D3 Business Update:
Hopefully, everyone had a festive 4th of July holiday. For all our Comprehensive and Retainer clients, we are almost finished with the annual updates to the financial plans. All clients should receive their reports by the end of the week. These plan updates are one of the most important services we provide. By updating your goals and your household’s cash flows, and recalculating the return you need to generate on your investments to achieve those goals, we can better help you understand how much risk is appropriate for your investment portfolios.

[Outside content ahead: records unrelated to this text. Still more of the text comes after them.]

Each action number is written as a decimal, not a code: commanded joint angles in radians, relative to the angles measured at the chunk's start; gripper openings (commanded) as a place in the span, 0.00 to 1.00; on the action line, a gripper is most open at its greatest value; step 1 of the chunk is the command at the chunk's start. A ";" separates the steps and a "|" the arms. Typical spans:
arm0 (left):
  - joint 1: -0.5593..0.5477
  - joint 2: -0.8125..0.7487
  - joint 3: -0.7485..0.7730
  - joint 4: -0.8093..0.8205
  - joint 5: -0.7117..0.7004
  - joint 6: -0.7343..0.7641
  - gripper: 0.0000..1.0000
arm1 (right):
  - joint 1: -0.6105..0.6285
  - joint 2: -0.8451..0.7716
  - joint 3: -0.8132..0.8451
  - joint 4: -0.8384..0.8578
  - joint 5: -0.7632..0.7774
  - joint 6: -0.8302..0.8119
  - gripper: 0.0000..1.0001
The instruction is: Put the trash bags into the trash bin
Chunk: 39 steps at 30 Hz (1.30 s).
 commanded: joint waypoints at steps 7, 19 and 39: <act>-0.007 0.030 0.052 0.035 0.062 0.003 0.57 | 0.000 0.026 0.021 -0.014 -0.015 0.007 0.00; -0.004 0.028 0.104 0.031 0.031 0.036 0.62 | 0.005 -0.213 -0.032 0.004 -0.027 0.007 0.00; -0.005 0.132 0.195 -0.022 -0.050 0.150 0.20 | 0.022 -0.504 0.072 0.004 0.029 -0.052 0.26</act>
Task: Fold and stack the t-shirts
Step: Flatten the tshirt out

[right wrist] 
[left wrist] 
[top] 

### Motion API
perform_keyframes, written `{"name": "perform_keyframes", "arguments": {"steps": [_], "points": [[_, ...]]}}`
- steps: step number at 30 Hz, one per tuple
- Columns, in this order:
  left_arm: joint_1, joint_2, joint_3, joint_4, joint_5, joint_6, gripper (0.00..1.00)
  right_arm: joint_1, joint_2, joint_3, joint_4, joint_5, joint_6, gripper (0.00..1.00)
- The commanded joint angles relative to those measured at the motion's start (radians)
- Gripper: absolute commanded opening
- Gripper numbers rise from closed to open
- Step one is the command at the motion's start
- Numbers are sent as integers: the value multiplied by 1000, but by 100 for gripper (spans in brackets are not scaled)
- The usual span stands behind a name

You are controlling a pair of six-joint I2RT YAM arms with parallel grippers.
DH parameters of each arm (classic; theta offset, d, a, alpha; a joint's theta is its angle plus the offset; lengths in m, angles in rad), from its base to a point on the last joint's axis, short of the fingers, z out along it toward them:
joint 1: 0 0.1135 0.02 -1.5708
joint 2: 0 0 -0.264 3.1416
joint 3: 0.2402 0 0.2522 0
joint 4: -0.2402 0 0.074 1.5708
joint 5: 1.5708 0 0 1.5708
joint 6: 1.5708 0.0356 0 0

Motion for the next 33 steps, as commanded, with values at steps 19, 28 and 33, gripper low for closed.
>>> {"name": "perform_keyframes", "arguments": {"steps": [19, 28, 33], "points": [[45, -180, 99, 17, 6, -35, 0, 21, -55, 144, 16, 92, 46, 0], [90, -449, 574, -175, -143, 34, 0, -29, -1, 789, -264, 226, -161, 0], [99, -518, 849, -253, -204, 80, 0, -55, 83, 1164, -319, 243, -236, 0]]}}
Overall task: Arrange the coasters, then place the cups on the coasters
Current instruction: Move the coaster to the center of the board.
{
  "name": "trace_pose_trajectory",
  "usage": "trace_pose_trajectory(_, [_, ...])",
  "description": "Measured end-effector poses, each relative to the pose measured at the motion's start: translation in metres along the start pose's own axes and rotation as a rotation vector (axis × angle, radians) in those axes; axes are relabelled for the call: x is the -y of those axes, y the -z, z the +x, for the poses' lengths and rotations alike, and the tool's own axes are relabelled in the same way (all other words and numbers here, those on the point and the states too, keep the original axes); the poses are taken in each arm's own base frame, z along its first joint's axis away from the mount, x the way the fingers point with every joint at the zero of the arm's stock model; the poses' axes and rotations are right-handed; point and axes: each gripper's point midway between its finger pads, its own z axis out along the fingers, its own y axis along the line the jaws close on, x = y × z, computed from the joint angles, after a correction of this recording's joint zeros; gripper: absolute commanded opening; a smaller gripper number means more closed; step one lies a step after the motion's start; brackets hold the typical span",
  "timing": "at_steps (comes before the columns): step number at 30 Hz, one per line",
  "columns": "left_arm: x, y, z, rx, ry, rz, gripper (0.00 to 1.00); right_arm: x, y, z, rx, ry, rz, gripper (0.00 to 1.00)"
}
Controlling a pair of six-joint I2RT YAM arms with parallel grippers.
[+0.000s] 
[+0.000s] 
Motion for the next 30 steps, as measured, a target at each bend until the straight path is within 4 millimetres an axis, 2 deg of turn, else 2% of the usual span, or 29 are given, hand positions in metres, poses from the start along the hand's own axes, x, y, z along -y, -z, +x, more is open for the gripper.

After we reconcile your June 30th account statements, we will generate your semi-annual performance reports. Patty will be calling you to schedule meetings towards the latter half of July. Our agenda for these meetings is to discuss the financial plan update and review your portfolio’s performance to make sure we are moving forward towards achieving your goals.
D3 Market Comments:
During June, investors continued to sell stocks and riskier bonds in all categories, with the S&P down over 5% for the month, and over 11% for the quarter; seeking the safety of U.S. Treasury bonds. Most global stock markets also fell during the month, with many European stocks falling over 15% due to the weakening Euro currency. While this downturn has shaken the confidence of many investors, after the market’s steady rise beginning in April of last year, it is still an average correction by historical standards. Fueling the downturn was consistently disappointing U.S. economic data released throughout the month which reduced the market’s confidence in the strength of economic recovery. The employment report showed significantly fewer jobs were created than expected, retail sales were lower, and home sales plunged by more than expected after the expiration of the home buyer’s tax credit. The manufacturing sector continues to grow, but its growth rate is slowing. Many economists are convinced that economic growth in the U.S. will slow from the current rate of 2.7%, but there is no consensus on how much it will slow. Some analysts are writing about the possibility of the U.S. economy dipping back into a recession.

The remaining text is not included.